» **WHAT THE TASK ASKS**
This exercise calls for an exact copy of the listing, with no pictures kept.

[Opening COLLECTED DATA section]

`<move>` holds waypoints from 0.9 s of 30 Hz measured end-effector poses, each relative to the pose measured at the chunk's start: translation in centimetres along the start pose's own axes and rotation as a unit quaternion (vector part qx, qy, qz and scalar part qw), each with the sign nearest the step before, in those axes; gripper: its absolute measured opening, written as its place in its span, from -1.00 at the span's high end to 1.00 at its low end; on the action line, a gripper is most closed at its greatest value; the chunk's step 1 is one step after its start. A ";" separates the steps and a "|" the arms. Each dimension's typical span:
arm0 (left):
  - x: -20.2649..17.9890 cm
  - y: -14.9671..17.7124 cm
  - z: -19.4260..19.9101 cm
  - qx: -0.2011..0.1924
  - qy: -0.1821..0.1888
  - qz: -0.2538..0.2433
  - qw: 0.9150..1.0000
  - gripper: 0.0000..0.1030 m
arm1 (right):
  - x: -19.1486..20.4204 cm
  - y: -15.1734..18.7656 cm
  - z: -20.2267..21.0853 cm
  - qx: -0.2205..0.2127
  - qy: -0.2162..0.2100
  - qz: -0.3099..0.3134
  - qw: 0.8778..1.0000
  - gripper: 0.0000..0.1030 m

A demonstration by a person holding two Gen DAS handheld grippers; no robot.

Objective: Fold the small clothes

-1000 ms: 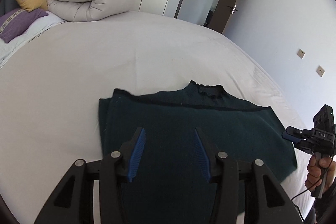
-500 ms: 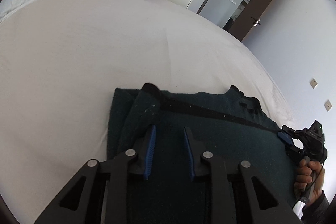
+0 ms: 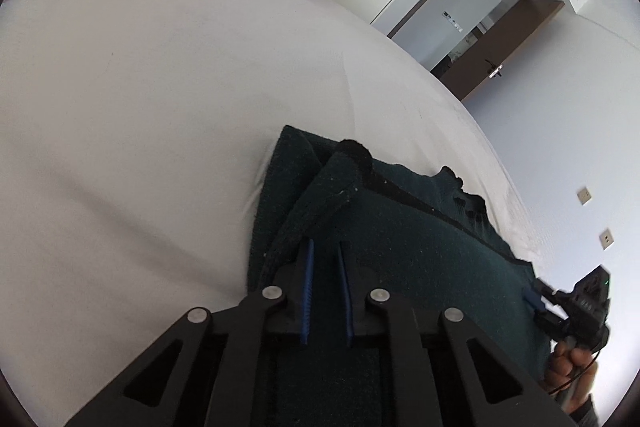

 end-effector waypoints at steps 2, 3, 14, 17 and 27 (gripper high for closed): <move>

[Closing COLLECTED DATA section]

» **WRITTEN REPLY**
`<move>` holds waypoints from 0.9 s of 30 Hz measured end-effector poses, each relative to the pose measured at the chunk's start: translation in centimetres along the start pose's own axes and rotation as a unit quaternion (vector part qx, qy, qz and scalar part qw), each with the sign nearest the step before, in those axes; gripper: its absolute measured opening, written as its place in its span, from -1.00 at the span's high end to 1.00 at its low end; on the action line, a gripper is most closed at its greatest value; the chunk's step 1 is one step after its start. A ";" separates the steps and a "|" the arms. Each dimension's typical span:
arm0 (left):
  - x: -20.2649..17.9890 cm
  - y: -14.9671..17.7124 cm
  - z: -19.4260..19.9101 cm
  - qx: -0.2011..0.1924
  - qy: -0.1821..0.1888
  - qz: -0.2538..0.2433
  - qw: 0.9150..1.0000
  - gripper: 0.0000..0.1030 m
arm1 (right):
  - x: -19.1486..20.4204 cm
  - y: -15.1734..18.7656 cm
  - z: -20.2267..21.0853 cm
  - qx: -0.2205..0.2127
  - qy: -0.2162..0.2100
  - qz: -0.3099..0.3134
  - qw: 0.8778..1.0000
  - gripper: 0.0000..0.1030 m

A demonstration by a person holding two Gen DAS handheld grippers; no robot.

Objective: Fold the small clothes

-1000 ms: 
-500 ms: 
+0 ms: 

 end-effector waypoints at steps 2, 3, 14, 17 and 27 (gripper high for closed): <move>

There's no more to the answer.